§ EXERCISE DESCRIPTION
Omit all pictures, and print word for word only the lines from the one containing "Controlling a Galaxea" through the end of the data.

§ SOURCE MATERIAL
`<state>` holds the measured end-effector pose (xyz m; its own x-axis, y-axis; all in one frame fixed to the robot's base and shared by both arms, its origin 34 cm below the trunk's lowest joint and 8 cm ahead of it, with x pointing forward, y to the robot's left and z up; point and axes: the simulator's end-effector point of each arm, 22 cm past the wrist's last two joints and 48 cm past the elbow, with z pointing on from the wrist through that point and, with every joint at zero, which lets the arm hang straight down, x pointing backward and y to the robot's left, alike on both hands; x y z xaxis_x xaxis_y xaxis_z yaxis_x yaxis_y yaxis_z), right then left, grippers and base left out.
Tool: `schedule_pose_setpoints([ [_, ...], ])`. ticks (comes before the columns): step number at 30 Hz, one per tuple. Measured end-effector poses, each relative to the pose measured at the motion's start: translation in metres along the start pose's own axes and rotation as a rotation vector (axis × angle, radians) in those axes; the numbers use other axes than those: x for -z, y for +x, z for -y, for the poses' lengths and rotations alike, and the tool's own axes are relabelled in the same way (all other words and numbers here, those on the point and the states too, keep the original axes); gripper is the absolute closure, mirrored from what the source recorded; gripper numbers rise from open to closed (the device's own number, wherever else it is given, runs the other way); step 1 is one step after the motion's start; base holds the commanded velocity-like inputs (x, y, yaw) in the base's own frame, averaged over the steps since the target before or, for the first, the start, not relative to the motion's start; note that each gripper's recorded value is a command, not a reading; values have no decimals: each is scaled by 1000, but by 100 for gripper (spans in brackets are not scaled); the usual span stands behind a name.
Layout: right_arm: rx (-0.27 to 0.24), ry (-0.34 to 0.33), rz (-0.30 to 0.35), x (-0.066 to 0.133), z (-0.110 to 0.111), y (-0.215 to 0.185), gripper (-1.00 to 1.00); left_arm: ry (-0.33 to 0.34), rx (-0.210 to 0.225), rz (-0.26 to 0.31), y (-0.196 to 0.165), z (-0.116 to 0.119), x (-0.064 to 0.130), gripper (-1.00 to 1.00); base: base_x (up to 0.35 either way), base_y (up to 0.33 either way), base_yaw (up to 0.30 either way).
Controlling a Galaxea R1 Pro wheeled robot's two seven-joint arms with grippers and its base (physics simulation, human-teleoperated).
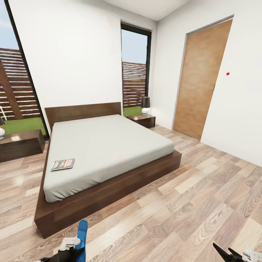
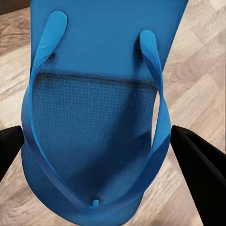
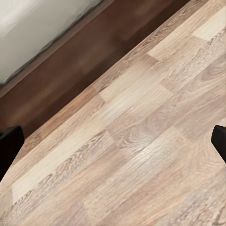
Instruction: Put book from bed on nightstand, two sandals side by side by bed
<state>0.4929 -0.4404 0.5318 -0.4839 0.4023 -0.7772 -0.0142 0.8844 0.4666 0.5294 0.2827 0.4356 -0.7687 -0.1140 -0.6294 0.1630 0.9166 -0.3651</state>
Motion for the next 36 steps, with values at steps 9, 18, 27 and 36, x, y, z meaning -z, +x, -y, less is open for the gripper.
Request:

§ RESPONSE FOR THIS EXERCISE
Controlling a Galaxea R1 Pro wheeled robot's two seven-joint arms with grippers and its base (physics simulation, human-teleoperated).
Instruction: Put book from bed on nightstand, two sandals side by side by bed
<state>0.4929 -0.4404 0.5318 -0.4839 0.4023 -0.7772 -0.0142 0.8844 0.4666 0.5294 0.2827 0.4356 -0.7687 -0.1140 -0.6294 0.1630 0.9166 -0.3651</state>
Motion for the next 36 steps, with values at steps 9, 18, 27 and 36, x, y, z meaning -z, +x, -y, less is open for the gripper.
Request:

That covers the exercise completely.